__What the exercise asks__
Transcribe only the part of the listing below that begins at the line containing "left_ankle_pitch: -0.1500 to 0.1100" and runs to its final line, keeping both ends.

——————————

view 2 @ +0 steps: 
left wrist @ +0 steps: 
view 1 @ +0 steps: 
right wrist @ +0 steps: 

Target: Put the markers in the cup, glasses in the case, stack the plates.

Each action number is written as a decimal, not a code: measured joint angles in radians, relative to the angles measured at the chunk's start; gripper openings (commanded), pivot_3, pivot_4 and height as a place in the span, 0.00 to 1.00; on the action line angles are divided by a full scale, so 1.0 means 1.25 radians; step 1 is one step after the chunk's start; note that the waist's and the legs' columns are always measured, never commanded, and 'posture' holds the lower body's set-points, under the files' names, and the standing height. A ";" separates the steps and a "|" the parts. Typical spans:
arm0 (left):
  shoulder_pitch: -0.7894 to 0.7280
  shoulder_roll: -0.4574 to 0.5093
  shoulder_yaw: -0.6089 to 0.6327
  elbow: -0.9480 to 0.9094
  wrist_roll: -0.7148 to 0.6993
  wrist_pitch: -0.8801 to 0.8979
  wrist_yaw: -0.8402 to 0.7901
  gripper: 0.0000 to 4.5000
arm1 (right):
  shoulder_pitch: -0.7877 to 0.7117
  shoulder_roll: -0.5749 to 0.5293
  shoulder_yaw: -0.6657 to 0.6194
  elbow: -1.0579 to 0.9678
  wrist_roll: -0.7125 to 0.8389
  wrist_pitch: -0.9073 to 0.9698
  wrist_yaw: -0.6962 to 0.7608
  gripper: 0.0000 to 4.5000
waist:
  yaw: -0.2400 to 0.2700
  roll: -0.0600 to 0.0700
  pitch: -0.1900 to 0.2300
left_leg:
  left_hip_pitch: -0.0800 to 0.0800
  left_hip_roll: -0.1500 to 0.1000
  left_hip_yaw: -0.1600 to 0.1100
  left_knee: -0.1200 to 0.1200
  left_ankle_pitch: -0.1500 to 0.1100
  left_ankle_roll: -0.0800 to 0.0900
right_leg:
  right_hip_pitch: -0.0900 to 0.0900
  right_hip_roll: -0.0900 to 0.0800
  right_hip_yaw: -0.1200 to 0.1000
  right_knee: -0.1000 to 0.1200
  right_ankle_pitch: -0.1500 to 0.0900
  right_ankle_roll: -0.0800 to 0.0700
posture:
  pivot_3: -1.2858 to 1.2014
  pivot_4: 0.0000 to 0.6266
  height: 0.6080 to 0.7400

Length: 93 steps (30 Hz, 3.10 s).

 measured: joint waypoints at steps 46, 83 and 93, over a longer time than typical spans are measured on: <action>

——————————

__Task result__
  left_ankle_pitch: -0.1500 to 0.1100
  left_ankle_roll: -0.0800 to 0.0900
right_leg:
  right_hip_pitch: -0.0900 to 0.0900
  right_hip_roll: -0.0900 to 0.0800
  right_hip_yaw: -0.1200 to 0.1000
  right_knee: -0.1000 to 0.1200
  right_ankle_pitch: -0.1500 to 0.0900
  right_ankle_roll: -0.0800 to 0.0700
posture:
  pivot_3: -1.2858 to 1.2014
  pivot_4: 0.0000 to 0.6266
  height: 0.6080 to 0.7400

Length: 93 steps (30 Hz, 3.10 s).

 measured: joint waypoints at steps 46, 83 and 93, over a longer time than typical spans are measured on: <action>

The required answer is now complete.